On his retirement from the Irish catholic, university Renouf was appointed in 1866 one of her majesty's chief inspectors of schools, a post which he held for nearly twenty years. Theology was now abandoned, and Renouf devoted an increasing part of his leisure to egyptological study. One of his most notable contributions to egyptology during this period was his 'Elementary Grammar of the Ancient Egyptian Language' (1875, 2nd edit. 1896). With the exception of Dr. Birch's linguistic notes in the second edition of Bunsen's 'Egypt's Place in Universal History' (1867, vol. v.), this was the first ancient Egyptian grammar published in English. In 1879 he delivered the Hibbert lectures, taking for his subject 'The Religion of Ancient Egypt.' The views therein expressed are now to some extent superseded, because Renouf in many ways followed in the footsteps of Professor Max Müller [q. v. Suppl.], and in dealing with Egyptian religion was inclined to lay too much stress upon philological theories and not to pay sufficient attention to the modern developments of anthropological science.

In 1885 Renouf was appointed to succeed Samuel Birch [q. v. Suppl.] as keeper of the Egyptian and Assyrian antiquities in the British Museum. In this position he presided over the publication of the 'Coffin of Amamu' (1890), a work prepared by Birch, and of a facsimile of the well-known papyrus of Ani, which has since been fully edited and translated by his successor in the post of keeper, Dr. Wallis Budge. At the end of 1891 he retired, after having been specially permitted to exceed the ordinary civil service age-limit by four years.

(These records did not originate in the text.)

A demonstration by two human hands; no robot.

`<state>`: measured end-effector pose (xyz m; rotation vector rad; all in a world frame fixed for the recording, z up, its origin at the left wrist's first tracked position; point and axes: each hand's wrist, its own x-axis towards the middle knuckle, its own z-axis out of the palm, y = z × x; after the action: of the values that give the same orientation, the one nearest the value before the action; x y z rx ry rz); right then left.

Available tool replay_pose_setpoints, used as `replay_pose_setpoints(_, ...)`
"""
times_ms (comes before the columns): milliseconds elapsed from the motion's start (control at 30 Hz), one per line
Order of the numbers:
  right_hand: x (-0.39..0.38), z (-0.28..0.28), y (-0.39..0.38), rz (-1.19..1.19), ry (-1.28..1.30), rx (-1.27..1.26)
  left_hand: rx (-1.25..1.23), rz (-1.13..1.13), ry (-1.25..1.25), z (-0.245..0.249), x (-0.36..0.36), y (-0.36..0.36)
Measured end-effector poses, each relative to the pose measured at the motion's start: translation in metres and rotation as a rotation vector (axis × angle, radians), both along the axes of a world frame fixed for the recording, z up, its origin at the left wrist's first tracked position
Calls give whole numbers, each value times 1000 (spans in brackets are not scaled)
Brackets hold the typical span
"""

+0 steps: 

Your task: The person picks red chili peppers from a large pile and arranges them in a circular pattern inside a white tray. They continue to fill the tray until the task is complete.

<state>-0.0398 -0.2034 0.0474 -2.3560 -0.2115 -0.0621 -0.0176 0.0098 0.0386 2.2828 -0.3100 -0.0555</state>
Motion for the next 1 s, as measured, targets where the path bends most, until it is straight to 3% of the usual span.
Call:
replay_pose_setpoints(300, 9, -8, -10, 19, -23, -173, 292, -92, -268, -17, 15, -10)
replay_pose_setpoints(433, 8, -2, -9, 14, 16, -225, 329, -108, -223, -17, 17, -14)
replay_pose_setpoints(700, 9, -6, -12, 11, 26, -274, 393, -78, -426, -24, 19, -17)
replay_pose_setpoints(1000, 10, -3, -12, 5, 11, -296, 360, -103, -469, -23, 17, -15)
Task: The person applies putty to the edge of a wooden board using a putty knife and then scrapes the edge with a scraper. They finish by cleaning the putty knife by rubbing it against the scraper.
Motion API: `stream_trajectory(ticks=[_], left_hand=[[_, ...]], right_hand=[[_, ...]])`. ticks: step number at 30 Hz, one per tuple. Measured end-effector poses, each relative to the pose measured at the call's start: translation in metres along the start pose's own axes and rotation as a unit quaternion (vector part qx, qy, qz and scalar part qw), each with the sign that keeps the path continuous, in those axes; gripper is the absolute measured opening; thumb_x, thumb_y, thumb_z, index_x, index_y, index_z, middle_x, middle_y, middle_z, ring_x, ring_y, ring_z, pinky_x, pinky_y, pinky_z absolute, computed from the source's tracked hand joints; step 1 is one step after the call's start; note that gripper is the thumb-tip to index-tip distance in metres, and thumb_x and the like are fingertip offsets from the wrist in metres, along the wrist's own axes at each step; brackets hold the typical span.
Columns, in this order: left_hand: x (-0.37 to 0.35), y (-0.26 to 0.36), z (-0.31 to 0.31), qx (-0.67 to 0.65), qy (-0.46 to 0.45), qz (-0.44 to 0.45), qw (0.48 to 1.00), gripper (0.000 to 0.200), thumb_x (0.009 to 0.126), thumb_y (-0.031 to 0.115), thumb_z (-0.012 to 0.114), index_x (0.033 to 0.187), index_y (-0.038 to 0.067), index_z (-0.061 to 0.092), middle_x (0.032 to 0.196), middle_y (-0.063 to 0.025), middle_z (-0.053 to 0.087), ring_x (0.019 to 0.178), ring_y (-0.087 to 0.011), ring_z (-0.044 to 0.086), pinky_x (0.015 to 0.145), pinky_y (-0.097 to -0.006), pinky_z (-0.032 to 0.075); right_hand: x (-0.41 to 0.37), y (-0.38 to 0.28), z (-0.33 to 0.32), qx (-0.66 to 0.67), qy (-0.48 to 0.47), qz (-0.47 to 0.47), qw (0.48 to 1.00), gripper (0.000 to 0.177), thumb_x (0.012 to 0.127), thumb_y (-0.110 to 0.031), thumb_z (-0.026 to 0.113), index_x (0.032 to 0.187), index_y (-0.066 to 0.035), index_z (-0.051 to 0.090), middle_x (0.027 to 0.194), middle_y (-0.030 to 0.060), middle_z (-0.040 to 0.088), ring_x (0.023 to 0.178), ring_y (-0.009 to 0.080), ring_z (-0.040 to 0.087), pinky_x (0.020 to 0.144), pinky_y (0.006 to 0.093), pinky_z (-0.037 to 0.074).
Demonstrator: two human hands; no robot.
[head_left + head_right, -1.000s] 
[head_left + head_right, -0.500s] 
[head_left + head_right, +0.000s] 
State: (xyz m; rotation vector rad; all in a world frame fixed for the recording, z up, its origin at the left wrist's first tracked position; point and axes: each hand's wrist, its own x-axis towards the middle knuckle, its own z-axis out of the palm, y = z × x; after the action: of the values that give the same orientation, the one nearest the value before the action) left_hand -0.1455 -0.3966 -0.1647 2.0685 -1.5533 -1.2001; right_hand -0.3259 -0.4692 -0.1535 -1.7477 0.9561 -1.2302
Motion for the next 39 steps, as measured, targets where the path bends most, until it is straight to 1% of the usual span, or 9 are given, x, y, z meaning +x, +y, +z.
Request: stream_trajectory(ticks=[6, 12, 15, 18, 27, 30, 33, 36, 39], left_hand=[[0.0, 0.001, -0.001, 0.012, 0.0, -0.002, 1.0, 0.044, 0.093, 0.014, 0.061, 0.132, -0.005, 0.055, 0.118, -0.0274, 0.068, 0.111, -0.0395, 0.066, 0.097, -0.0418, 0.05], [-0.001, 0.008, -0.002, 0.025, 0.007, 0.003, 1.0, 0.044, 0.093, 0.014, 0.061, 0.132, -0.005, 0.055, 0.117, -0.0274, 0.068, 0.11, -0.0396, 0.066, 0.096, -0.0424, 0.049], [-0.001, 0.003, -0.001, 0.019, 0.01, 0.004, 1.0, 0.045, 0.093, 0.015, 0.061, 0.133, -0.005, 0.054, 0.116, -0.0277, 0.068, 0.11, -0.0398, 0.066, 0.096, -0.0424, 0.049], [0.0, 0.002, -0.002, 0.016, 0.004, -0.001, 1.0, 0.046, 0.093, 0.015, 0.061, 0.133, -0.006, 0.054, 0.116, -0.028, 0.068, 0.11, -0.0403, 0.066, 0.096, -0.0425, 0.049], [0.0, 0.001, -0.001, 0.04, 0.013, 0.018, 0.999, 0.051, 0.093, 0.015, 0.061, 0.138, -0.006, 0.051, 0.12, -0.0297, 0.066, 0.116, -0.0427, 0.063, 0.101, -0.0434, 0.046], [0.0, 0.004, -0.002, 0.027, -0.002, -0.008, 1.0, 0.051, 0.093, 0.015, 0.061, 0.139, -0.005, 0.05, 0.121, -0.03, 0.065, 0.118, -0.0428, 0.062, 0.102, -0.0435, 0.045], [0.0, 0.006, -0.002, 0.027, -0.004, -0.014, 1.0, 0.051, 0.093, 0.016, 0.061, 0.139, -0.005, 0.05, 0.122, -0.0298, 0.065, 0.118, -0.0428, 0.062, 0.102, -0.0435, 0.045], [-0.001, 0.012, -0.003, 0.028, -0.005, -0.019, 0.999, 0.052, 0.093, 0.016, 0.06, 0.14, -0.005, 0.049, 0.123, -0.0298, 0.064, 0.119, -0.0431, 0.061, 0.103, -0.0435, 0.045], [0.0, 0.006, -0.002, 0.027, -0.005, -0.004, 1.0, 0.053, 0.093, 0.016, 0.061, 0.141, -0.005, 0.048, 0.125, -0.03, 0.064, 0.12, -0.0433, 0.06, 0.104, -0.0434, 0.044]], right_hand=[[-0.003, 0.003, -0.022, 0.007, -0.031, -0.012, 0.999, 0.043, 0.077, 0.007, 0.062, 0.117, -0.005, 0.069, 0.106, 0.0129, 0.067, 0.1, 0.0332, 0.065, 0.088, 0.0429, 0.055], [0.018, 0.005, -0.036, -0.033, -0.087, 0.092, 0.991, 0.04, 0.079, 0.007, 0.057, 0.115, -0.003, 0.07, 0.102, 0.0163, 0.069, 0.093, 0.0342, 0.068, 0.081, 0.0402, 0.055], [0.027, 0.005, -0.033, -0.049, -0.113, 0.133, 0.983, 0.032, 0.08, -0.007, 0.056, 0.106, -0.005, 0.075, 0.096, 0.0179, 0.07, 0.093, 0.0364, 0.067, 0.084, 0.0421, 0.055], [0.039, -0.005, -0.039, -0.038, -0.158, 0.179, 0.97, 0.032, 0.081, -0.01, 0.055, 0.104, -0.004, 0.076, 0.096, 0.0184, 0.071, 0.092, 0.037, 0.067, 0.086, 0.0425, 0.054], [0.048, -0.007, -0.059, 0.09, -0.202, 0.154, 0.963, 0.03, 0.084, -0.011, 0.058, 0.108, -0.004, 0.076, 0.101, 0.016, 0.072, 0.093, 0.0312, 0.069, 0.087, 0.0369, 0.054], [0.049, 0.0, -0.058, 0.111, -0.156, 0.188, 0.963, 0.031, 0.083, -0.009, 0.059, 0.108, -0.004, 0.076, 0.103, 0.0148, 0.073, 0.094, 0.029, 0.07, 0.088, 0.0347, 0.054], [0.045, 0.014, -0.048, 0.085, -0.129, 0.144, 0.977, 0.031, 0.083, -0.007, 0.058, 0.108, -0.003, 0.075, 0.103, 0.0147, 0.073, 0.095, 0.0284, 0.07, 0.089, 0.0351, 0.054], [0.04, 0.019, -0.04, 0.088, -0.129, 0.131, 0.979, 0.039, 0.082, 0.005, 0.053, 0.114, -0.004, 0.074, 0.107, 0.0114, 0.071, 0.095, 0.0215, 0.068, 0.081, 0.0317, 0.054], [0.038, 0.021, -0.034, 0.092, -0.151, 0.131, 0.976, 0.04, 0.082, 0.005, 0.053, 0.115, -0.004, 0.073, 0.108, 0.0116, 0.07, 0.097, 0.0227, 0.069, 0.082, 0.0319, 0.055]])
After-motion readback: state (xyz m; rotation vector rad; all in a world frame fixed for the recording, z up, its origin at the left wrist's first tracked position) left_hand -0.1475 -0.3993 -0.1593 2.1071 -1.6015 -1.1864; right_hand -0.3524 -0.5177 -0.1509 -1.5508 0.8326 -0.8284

In 1887 Renouf succeeded Sir Charles Newton [q. v. Suppl.] as president of the Society of Biblical Archaeology, to whose 'Transactions' and 'Proceedings' he had made many contributions. In 1892, after his retirement from the British Museum, he commenced the publication in the 'Proceedings' of an elaborate translation of and commentary upon the 'Book of the Dead,' a work left unfinished at the time of his death. In 1896 he was knighted. He died on 14 Oct. 1897.

In 1857 Renouf married Ludovika, daughter of Brentano la Roche of Frankfort.

It is by his egyptological work that Sir Peter Renouf is best known. His temperament was strongly controversial, not to say polemical, yet he rendered lasting service to egyptology, especially in the domain of the language of ancient Egypt, our knowledge of which he greatly helped to place in the position of certainty that it has now attained.

[Obituary notice by W. H. Rylands in Proceedings of the Society of Biblical Archaeology, xix. (1897), pp. 271 ff.; Men of the Time.]